● **Work instructions**
The full listing, exactly as written and with no images, is the expected output.

● **Recorded data**
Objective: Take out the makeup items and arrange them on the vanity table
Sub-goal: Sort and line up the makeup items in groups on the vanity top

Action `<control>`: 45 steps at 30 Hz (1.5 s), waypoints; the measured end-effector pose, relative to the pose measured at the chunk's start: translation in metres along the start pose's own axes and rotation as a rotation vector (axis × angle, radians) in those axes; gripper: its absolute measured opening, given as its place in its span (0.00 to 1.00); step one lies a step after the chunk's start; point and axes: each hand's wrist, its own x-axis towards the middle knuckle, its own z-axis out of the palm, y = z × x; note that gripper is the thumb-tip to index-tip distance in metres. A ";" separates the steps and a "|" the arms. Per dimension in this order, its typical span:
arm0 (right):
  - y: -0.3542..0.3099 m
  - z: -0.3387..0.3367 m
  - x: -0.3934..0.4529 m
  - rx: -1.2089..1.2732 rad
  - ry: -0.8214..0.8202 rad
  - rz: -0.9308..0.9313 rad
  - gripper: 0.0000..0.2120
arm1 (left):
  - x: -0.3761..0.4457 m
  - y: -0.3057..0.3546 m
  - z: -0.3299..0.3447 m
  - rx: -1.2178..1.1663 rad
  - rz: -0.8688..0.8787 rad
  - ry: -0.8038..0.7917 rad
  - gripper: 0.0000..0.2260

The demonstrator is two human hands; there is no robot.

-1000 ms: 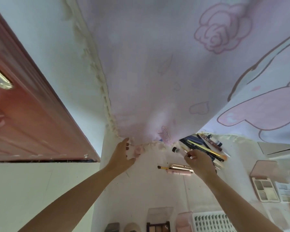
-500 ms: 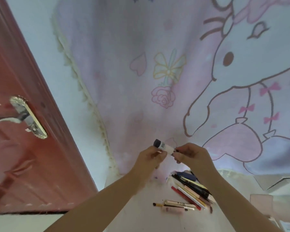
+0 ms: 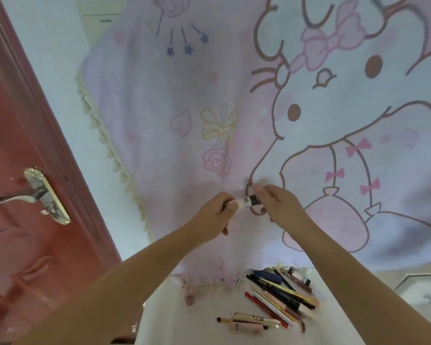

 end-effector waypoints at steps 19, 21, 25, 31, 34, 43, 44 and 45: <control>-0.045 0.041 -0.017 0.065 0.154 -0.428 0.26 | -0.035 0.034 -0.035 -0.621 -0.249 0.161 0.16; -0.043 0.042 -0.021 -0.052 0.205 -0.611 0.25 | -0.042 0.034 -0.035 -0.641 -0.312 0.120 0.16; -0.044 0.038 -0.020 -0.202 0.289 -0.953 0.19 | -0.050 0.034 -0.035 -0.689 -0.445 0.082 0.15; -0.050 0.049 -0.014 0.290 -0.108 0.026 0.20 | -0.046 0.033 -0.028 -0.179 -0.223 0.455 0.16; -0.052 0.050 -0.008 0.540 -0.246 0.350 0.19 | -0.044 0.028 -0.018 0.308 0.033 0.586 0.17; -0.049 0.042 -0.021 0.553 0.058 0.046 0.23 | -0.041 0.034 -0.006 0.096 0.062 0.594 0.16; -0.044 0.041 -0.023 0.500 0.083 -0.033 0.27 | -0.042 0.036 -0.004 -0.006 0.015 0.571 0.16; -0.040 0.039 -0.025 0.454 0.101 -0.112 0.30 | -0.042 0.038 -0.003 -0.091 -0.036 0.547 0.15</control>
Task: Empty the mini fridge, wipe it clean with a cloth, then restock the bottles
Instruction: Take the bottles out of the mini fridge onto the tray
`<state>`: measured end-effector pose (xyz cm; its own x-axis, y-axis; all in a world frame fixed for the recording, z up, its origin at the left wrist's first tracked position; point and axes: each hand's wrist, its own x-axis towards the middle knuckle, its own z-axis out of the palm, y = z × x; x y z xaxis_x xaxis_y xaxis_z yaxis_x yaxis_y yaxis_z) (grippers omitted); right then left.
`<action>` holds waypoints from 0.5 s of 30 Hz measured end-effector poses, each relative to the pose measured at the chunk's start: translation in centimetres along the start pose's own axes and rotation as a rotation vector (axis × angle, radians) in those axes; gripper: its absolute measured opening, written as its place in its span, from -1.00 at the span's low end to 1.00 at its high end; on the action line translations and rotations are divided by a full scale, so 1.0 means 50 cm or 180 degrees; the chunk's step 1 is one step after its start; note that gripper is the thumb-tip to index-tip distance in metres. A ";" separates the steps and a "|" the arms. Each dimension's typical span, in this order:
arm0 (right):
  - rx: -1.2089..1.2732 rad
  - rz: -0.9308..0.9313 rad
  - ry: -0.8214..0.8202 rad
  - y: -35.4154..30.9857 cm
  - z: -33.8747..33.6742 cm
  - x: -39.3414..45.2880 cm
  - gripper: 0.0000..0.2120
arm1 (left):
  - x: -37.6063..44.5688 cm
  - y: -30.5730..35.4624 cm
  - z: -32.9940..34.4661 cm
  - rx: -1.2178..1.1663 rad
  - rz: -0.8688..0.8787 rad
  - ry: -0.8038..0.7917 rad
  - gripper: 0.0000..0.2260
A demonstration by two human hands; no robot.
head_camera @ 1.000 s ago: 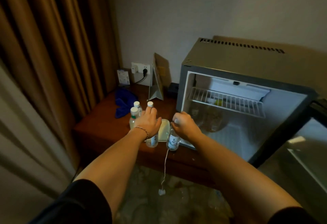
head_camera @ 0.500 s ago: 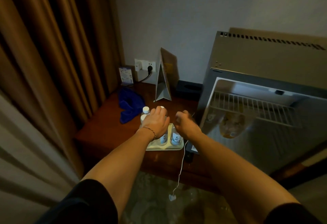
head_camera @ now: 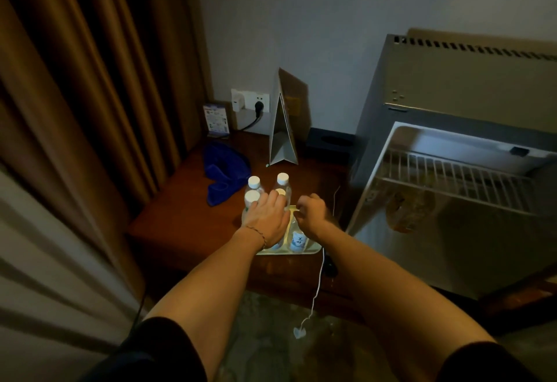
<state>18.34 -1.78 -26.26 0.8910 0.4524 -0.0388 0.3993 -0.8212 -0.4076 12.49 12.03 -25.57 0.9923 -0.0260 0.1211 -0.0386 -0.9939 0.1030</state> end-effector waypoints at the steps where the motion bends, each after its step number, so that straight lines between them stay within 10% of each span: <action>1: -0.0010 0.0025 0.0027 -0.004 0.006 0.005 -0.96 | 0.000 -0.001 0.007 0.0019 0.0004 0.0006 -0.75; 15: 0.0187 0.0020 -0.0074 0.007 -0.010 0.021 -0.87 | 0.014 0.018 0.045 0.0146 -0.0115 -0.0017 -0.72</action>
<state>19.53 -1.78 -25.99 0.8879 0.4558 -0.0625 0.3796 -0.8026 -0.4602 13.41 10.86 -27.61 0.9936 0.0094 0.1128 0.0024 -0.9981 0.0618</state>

● **Result**
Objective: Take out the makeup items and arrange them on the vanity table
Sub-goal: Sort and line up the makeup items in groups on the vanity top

Action `<control>`: 45 steps at 30 Hz (1.5 s), waypoints; the measured end-effector pose, relative to the pose measured at the chunk's start: translation in metres along the start pose's own axes and rotation as a rotation vector (axis × angle, radians) in those axes; gripper: its absolute measured opening, given as its place in its span (0.00 to 1.00); step one lies a step after the chunk's start; point and axes: each hand's wrist, its own x-axis towards the middle knuckle, its own z-axis out of the palm, y = z × x; note that gripper is the thumb-tip to index-tip distance in metres. A ";" separates the steps and a "|" the arms. Per dimension in this order, its typical span:
arm0 (right):
  - y: -0.3542..0.3099 m
  - z: -0.3387..0.3367 m
  - x: -0.3934..0.4529 m
  - rx: -1.2089..1.2732 rad
  - ry: -0.8214..0.8202 rad
  - rz: -0.9308..0.9313 rad
  - gripper: 0.0000..0.2120
arm1 (left):
  - x: -0.3761..0.4457 m
  - y: -0.3057..0.3546 m
  - z: -0.3299..0.3447 m
  - rx: -1.2178..1.1663 rad
  - rz: -0.8688..0.8787 rad
  - ry: -0.8038..0.7917 rad
  - gripper: 0.0000..0.2260

The demonstrator is two human hands; there is no robot.

-1000 ms: 
-500 ms: 
+0 ms: 

 end-effector waypoints at steps 19, 21, 25, 31, 34, 43, 44 and 45: <control>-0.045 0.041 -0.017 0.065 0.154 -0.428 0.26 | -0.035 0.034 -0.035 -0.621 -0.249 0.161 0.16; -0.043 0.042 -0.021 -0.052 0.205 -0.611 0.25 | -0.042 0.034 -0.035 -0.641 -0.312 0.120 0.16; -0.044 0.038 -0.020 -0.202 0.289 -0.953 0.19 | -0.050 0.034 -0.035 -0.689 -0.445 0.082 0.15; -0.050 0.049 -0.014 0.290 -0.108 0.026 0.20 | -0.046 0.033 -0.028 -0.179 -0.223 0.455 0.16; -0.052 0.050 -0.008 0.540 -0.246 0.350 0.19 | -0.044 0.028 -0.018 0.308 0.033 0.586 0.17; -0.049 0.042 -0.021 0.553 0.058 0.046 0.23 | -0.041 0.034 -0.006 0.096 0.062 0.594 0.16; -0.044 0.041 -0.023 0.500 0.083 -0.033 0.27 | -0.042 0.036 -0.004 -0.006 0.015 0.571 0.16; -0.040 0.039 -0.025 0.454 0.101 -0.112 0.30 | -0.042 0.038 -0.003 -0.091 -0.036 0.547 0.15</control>
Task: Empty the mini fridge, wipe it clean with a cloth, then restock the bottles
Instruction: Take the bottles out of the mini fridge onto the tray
`<state>`: measured end-effector pose (xyz cm; its own x-axis, y-axis; all in a world frame fixed for the recording, z up, its origin at the left wrist's first tracked position; point and axes: each hand's wrist, its own x-axis towards the middle knuckle, its own z-axis out of the palm, y = z × x; x y z xaxis_x xaxis_y xaxis_z yaxis_x yaxis_y yaxis_z) (grippers omitted); right then left.
`<action>` holds waypoints from 0.5 s of 30 Hz measured end-effector poses, each relative to the pose measured at the chunk's start: translation in centimetres along the start pose's own axes and rotation as a rotation vector (axis × angle, radians) in those axes; gripper: its absolute measured opening, written as its place in its span, from -1.00 at the span's low end to 1.00 at its high end; on the action line translations and rotations are divided by a full scale, so 1.0 means 50 cm or 180 degrees; the chunk's step 1 is one step after its start; note that gripper is the thumb-tip to index-tip distance in metres. A ";" separates the steps and a "|" the arms. Each dimension's typical span, in this order:
arm0 (right):
  - rx: -1.2089..1.2732 rad
  - rz: -0.9308..0.9313 rad
  - ry: -0.8214..0.8202 rad
  - y: -35.4154..30.9857 cm
  - z: -33.8747..33.6742 cm
  - x: -39.3414..45.2880 cm
  - gripper: 0.0000..0.2120
arm1 (left):
  - x: -37.6063..44.5688 cm
  - y: -30.5730..35.4624 cm
  - z: -32.9940..34.4661 cm
  - rx: -1.2178..1.1663 rad
  - rz: -0.8688..0.8787 rad
  - ry: -0.8038..0.7917 rad
  - gripper: 0.0000..0.2260
A demonstration by two human hands; no robot.
head_camera @ 1.000 s ago: 
head_camera @ 0.500 s ago: 
head_camera @ now: 
<state>18.34 -1.78 -26.26 0.8910 0.4524 -0.0388 0.3993 -0.8212 -0.4076 12.49 12.03 -25.57 0.9923 -0.0260 0.1211 -0.0386 -0.9939 0.1030</state> end-effector waypoints at the steps where the motion bends, each after its step number, so that straight lines between them stay within 10% of each span: <action>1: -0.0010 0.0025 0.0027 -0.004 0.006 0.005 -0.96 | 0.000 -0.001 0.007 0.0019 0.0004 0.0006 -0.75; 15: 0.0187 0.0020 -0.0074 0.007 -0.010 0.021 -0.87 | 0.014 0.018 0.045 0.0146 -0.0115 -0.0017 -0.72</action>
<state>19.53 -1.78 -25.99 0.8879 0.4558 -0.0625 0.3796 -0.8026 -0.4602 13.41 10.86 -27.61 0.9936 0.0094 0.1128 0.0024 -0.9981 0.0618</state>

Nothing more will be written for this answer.